Write out nothing except the lines running from the one containing "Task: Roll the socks" to the last line of the data, exactly as they stand.

-=-=-

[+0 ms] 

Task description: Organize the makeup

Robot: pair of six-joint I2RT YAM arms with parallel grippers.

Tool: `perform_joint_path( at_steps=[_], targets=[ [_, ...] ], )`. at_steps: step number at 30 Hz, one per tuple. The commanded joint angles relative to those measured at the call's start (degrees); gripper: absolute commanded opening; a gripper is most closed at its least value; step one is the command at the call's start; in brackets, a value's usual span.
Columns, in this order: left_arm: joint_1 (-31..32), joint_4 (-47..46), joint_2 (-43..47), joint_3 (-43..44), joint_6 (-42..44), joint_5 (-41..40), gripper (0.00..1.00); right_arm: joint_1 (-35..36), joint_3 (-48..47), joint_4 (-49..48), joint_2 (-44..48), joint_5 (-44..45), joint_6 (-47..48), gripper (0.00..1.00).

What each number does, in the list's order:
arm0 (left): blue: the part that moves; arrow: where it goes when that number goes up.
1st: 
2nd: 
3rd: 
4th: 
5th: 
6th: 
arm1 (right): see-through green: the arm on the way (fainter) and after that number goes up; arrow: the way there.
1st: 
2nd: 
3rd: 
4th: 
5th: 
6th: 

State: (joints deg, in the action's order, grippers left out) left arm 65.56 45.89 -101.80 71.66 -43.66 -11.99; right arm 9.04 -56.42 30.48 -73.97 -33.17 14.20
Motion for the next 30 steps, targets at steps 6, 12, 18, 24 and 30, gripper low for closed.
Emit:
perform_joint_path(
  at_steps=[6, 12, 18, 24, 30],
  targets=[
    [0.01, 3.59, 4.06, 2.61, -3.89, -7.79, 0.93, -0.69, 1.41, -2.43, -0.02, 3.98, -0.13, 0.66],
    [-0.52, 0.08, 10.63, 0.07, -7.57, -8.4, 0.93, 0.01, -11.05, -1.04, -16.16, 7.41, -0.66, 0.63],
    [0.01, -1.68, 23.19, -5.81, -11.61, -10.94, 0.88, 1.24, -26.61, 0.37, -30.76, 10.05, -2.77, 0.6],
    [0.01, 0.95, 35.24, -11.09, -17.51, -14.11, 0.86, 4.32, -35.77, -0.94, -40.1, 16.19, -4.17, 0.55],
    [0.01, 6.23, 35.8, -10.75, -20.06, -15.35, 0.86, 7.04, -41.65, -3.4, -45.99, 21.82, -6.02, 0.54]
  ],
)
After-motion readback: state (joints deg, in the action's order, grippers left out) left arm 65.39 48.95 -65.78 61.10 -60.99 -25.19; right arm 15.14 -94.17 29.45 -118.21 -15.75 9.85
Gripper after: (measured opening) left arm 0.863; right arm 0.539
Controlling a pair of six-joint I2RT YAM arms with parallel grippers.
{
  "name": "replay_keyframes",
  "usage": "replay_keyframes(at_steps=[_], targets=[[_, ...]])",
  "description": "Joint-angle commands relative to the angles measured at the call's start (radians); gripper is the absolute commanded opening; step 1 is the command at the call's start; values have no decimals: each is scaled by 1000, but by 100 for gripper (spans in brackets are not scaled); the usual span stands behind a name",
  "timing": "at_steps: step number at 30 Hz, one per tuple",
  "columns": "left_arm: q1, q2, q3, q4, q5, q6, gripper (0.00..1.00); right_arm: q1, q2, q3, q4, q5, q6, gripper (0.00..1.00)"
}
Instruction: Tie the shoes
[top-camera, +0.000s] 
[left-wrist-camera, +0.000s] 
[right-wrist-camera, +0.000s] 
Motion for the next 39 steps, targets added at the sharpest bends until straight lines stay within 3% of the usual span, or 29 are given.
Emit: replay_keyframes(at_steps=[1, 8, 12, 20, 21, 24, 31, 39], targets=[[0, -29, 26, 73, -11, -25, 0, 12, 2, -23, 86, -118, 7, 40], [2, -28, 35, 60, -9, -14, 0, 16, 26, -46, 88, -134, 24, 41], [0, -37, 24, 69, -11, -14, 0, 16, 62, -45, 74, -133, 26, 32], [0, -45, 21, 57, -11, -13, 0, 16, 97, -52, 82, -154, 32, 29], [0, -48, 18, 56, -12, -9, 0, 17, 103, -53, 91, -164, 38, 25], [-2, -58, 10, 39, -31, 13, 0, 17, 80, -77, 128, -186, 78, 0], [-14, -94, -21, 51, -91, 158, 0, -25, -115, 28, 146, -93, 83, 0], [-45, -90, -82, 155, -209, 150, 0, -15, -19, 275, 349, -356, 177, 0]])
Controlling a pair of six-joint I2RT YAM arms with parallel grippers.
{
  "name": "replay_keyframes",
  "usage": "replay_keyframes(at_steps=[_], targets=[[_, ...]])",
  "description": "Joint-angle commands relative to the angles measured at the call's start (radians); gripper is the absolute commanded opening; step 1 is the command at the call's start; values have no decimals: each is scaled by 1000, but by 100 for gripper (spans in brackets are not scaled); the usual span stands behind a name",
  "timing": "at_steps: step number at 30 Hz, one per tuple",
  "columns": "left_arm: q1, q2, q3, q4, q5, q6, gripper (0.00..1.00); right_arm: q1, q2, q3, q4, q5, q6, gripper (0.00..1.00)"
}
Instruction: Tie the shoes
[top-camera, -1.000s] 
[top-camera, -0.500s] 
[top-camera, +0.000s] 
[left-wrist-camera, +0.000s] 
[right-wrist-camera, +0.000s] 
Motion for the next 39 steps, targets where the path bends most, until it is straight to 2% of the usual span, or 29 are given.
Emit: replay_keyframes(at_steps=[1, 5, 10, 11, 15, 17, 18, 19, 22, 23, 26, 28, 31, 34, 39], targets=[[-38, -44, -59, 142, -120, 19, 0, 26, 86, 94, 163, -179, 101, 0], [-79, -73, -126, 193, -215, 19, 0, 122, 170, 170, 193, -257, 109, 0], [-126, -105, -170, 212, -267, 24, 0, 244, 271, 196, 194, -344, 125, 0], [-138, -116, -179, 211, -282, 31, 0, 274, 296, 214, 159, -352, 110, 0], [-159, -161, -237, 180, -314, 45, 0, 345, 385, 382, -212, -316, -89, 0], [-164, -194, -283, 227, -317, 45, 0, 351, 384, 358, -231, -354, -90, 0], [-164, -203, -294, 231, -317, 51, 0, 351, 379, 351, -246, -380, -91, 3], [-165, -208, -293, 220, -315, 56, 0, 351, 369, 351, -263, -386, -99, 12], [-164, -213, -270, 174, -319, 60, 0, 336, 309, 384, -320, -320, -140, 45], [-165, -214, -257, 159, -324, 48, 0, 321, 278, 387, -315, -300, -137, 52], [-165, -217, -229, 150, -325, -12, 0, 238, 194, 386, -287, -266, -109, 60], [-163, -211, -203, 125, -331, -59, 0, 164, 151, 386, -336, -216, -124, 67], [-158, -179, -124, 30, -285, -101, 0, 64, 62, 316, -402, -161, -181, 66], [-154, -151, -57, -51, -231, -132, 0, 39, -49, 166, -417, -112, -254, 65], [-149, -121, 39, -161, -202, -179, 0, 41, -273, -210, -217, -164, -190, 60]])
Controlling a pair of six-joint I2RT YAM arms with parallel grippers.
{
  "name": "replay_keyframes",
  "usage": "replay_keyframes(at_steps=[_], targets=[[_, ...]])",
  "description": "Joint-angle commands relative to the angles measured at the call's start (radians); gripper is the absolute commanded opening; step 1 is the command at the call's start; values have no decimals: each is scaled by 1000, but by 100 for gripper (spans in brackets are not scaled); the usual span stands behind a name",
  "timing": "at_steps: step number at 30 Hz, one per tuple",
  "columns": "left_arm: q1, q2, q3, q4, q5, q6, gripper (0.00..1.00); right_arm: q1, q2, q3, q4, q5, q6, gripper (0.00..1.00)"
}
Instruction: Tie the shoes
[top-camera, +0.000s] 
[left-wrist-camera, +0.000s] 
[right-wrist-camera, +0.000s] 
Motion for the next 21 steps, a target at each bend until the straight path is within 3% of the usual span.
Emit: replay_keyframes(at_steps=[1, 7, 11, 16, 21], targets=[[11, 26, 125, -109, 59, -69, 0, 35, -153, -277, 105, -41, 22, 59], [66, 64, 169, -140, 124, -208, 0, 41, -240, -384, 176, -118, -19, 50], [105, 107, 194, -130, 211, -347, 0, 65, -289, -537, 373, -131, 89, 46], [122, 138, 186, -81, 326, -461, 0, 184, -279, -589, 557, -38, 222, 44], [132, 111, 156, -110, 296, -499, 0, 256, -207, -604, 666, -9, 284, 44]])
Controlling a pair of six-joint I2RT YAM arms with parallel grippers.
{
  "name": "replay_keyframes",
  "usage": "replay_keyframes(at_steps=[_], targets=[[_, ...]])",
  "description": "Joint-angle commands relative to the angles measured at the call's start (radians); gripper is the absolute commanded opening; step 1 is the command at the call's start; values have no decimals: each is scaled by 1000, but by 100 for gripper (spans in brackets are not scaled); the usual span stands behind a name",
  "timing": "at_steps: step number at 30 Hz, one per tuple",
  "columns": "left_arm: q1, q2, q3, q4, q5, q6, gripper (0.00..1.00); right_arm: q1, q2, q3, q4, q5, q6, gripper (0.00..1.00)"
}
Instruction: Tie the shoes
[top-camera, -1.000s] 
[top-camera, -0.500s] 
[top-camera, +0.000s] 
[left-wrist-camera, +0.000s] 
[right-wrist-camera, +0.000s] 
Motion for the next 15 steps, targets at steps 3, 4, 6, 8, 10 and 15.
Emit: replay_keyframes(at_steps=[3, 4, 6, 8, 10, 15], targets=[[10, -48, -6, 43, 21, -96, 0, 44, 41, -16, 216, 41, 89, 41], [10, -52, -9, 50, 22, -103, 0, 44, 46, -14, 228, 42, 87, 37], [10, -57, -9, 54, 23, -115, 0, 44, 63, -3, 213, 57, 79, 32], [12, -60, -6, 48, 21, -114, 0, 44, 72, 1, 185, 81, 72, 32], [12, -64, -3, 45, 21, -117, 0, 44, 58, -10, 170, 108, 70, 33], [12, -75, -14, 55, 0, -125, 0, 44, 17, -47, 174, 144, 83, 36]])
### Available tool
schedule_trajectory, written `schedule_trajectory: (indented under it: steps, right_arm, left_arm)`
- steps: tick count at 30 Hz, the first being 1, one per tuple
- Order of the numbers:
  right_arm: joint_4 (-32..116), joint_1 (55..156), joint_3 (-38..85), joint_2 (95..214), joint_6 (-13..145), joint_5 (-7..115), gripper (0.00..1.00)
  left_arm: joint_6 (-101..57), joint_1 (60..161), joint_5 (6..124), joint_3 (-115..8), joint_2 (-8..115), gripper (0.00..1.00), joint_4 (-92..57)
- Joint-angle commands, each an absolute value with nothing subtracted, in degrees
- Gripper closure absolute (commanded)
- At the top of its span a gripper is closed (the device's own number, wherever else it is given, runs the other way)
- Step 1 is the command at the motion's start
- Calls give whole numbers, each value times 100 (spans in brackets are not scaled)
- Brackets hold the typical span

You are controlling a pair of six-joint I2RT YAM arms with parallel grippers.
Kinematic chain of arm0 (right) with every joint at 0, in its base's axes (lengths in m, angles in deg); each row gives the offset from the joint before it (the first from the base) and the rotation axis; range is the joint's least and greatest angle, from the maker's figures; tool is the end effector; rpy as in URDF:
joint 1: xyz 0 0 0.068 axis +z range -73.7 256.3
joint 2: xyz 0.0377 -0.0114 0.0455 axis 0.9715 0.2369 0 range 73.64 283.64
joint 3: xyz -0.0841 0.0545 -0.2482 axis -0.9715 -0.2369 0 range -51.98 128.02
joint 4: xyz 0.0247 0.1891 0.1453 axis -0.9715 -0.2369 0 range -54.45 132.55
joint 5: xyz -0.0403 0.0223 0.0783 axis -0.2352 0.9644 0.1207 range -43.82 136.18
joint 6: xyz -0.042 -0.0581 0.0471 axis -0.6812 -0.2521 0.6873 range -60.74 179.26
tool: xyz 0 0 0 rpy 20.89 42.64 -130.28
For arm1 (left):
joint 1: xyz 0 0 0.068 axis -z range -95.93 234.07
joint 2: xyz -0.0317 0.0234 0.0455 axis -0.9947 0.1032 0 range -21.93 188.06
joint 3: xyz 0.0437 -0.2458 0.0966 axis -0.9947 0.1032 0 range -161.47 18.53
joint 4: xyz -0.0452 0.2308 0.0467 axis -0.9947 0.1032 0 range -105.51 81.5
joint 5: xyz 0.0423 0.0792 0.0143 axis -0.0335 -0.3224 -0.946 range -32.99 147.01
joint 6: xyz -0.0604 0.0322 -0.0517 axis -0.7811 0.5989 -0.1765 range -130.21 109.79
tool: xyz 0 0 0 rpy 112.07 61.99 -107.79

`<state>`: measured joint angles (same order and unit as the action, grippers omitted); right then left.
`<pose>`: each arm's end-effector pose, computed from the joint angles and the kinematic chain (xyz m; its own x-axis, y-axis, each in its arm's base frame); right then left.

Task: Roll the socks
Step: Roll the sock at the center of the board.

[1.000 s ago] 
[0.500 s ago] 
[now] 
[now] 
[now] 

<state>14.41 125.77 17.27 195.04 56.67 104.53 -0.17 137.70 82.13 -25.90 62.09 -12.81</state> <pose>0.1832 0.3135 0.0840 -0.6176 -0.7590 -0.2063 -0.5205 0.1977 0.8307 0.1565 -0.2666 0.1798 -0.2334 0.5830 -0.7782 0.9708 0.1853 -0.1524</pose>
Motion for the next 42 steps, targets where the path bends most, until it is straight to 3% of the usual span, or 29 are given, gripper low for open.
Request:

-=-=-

● **Output below**
Task: Roll the socks
Step: Roll the sock at the center of the board.

[1.000 s ago] 
[0.500 s ago] 
[now] 
[now] 
[now] 

<state>14.41 125.77 17.27 195.04 56.67 104.53 -0.17 137.70 82.13 -25.90 62.09 -12.81</state> <pose>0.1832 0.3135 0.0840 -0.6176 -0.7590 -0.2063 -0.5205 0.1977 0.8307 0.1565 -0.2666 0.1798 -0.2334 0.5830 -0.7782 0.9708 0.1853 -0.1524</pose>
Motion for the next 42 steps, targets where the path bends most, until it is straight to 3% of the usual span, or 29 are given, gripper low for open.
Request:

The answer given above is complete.